その一方で、ローゼン侯爵が話さなくても、侍女がララに一晩の過ちの件を話した可能性がある。もし打ち明けられていたら、相当ショックだっただろう。浮気だけでもダメージを受ける。しかも相手が自身の侍女。
もしかすると出産を経て、可愛い我が子に会えても、そのダメージは収まらず、帰らぬ人になったとも考えられる。
そうなるとケイン大公にとって、母親の死に関わっているのも、ローダン侯爵になるのだ。
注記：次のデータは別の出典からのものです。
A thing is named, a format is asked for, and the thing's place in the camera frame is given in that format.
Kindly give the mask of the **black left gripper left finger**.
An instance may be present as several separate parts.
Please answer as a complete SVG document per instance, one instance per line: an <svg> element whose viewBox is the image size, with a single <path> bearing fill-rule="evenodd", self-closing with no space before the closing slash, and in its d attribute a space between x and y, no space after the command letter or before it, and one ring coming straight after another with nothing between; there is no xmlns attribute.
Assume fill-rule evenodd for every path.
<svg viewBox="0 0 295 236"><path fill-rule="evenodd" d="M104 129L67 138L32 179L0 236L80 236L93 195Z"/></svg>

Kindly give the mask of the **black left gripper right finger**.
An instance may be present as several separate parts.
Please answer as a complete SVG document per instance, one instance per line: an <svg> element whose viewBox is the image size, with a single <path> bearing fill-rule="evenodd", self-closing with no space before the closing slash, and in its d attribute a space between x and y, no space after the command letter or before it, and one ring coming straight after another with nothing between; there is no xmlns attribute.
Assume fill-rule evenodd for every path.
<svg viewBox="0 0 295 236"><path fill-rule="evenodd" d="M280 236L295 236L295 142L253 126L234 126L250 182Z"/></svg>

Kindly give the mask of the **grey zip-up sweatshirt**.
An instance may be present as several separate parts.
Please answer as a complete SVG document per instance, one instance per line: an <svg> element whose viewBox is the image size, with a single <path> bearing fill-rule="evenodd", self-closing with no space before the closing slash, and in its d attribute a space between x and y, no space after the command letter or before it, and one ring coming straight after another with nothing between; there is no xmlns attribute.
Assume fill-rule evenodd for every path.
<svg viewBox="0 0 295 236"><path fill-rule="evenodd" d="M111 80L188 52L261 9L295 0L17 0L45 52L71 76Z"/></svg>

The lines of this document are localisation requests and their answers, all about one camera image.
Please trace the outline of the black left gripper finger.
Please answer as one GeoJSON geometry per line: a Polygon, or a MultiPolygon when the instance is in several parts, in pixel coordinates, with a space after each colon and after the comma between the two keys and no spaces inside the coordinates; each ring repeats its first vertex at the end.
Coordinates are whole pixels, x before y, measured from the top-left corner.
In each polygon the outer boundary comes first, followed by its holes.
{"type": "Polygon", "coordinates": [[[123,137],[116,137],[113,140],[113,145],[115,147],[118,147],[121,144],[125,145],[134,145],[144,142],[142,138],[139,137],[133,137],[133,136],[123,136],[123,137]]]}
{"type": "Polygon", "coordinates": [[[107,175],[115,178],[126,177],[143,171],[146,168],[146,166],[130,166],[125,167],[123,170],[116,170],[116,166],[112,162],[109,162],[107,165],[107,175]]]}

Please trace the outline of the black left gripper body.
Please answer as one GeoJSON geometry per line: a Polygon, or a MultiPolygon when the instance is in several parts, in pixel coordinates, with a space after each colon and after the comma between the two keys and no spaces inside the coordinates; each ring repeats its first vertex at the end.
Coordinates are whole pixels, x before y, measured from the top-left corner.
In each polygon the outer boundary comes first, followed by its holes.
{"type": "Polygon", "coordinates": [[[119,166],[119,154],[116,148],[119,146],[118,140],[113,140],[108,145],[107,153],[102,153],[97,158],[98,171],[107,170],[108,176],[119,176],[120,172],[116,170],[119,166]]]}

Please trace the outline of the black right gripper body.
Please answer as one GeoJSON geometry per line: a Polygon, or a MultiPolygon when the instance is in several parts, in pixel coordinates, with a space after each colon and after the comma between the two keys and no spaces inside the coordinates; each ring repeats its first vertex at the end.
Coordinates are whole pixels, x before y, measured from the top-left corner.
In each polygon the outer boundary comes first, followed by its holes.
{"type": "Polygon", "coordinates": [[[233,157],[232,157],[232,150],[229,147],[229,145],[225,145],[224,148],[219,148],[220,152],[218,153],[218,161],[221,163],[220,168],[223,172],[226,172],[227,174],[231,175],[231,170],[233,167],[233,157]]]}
死に関わると言えば、ローダン侯爵は、自身の妻を過失致死で失っている。侯爵の妻はケイン大公の母親の妹なのだ。つまりは叔母にあたるわけだ。
叔母の死も、ローゼン侯爵が関わっている。
戦場に身を置いているわけではないのに。平和な、海に浮かぶ小さな島にあるブルクセン大公国において。これだけの身内の死につながる人物なんて、ローゼン侯爵ぐらいしかいないのでは?
死神もビックリに思えてしまう。
しかもケイン大公とルクルドにとって、ローゼン侯爵は血のつながった父親である可能性も高いのだ。
それなのに。
その実の父親かもしれないローゼン侯爵に、ケイン大公とルクルドは害されかけている。
これは平常心ではいられない事態だと思う。
ゆえに私の気持ちも含め、ヴァルドはケイン大公にこう伝えてくれた。
「わたし達のことを気にする必要はありません。ケイン大公こそ、あまりにも多くの衝撃的な情報を一度に知ってしまった。心のケアがケイン大公こそ、必要なのでは? わたしは戦場に出ていた経験があるため、カウンセリングができる人材を連れてきている。よければいつでも彼に相談するといい」
これを聞いたケイン大公は、「ありがとうございます……!」と瞳を震わせた。